* [Task brief]: Lines from the listing below that contain the string "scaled" are to be reported.

[Records]

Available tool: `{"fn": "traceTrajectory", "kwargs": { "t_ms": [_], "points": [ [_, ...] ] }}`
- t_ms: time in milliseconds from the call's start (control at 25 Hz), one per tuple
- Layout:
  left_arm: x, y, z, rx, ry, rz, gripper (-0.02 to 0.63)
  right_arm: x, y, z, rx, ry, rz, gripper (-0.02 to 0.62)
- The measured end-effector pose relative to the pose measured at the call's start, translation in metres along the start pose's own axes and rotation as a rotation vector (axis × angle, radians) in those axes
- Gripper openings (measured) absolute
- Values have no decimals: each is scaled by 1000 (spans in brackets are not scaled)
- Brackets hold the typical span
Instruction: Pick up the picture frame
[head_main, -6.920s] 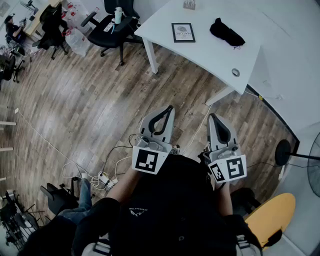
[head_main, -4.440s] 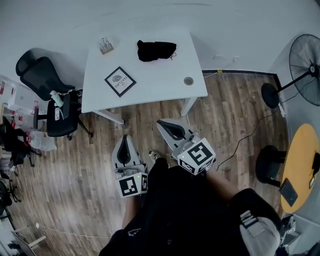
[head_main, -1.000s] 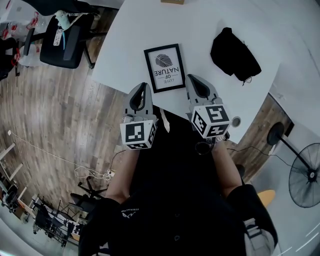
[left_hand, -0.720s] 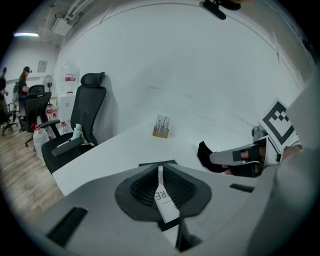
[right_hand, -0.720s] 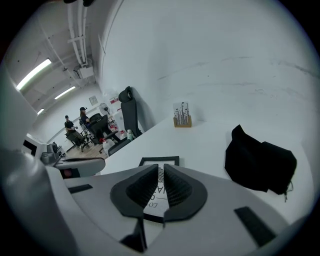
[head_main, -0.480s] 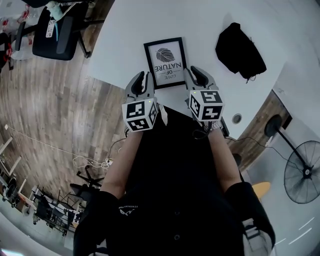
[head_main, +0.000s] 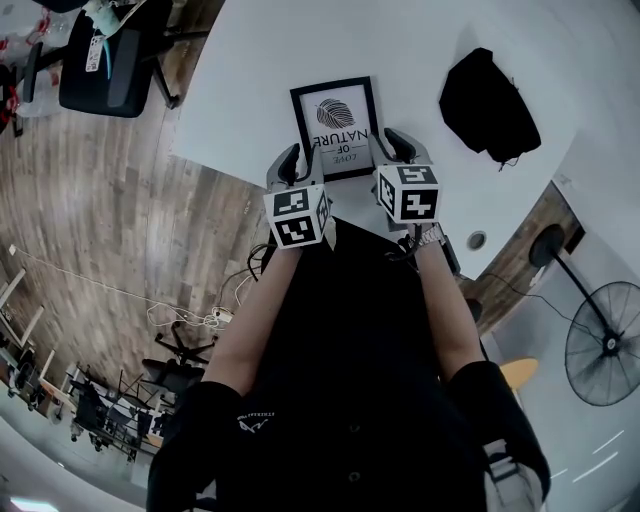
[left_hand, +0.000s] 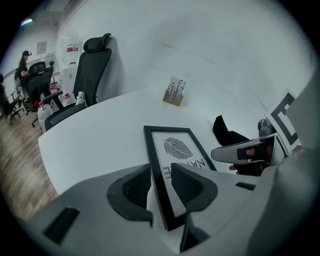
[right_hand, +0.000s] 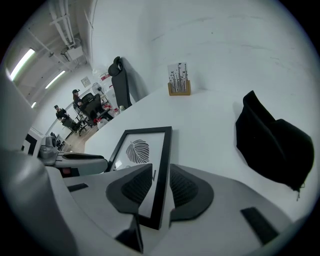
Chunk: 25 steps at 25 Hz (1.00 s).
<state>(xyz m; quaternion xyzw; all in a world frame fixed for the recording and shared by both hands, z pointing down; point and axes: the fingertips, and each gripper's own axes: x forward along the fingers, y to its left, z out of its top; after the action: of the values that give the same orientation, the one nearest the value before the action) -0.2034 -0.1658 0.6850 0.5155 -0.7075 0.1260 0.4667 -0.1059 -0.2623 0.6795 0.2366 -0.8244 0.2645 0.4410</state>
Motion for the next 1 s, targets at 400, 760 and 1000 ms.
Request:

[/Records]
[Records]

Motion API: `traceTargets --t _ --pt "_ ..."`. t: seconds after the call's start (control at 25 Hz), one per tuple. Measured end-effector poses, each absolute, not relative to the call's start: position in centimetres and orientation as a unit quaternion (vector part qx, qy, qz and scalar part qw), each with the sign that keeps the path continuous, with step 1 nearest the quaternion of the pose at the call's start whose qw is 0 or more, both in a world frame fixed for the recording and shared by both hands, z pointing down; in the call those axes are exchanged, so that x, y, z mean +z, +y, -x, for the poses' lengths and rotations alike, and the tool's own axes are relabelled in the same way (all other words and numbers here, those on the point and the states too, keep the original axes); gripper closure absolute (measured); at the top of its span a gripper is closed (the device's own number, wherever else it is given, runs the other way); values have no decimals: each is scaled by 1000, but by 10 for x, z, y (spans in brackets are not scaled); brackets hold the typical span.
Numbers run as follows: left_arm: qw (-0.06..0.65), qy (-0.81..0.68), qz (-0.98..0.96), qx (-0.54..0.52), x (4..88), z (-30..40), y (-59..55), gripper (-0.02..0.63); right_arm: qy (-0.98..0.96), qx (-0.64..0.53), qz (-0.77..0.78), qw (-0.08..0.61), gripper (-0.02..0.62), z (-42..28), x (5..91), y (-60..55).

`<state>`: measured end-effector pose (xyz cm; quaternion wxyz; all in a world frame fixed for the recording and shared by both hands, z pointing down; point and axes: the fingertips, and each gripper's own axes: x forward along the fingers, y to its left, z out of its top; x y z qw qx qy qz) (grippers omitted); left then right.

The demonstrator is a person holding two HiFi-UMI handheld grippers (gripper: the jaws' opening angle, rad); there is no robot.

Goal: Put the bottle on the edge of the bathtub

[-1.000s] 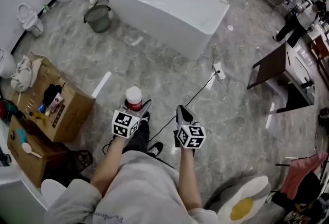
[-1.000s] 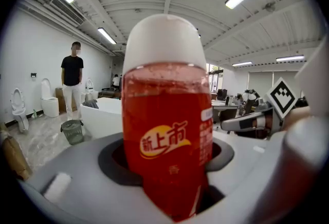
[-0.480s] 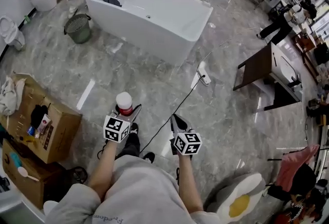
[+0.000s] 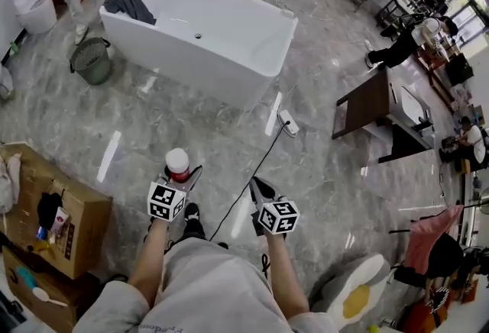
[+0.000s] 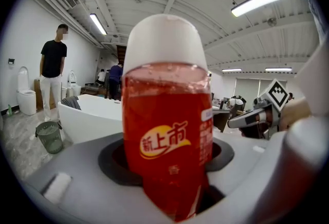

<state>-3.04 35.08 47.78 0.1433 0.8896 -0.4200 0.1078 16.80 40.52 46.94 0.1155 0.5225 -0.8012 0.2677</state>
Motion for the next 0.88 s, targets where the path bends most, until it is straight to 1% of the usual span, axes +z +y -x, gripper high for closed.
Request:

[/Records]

* [Answer]:
- Values have no decimals: each is scaled by 1000 (spans in brackets are not scaled)
Motion API: `traceTargets --t _ --pt "_ ..."`. t: seconds after the call's start (control at 25 Hz), one per tuple. Measured end-effector poses, each absolute, not relative to the call's start: position in centimetres and orientation as a unit quaternion (vector part qx, qy, qz and scalar part qw), each with the sign that keeps the path continuous, with step 1 nearest the quaternion of the pose at the call's start whose qw is 0 or more, both in a world frame fixed for the recording and shared by both hands, z pointing down; in the call those axes are exchanged, so that x, y, z mean +z, +y, -x, for the poses' lengths and rotations alike, and the tool's own axes are relabelled in the same way (all other words and numbers here, those on the point and the states too, keep the original axes); gripper closure absolute (measured); at the top of its span a gripper is closed (the device's own number, wherever else it is given, runs the other way); values have no decimals: each is scaled by 1000, but by 10 for x, z, y (spans in brackets are not scaled); brackets hold the typical span.

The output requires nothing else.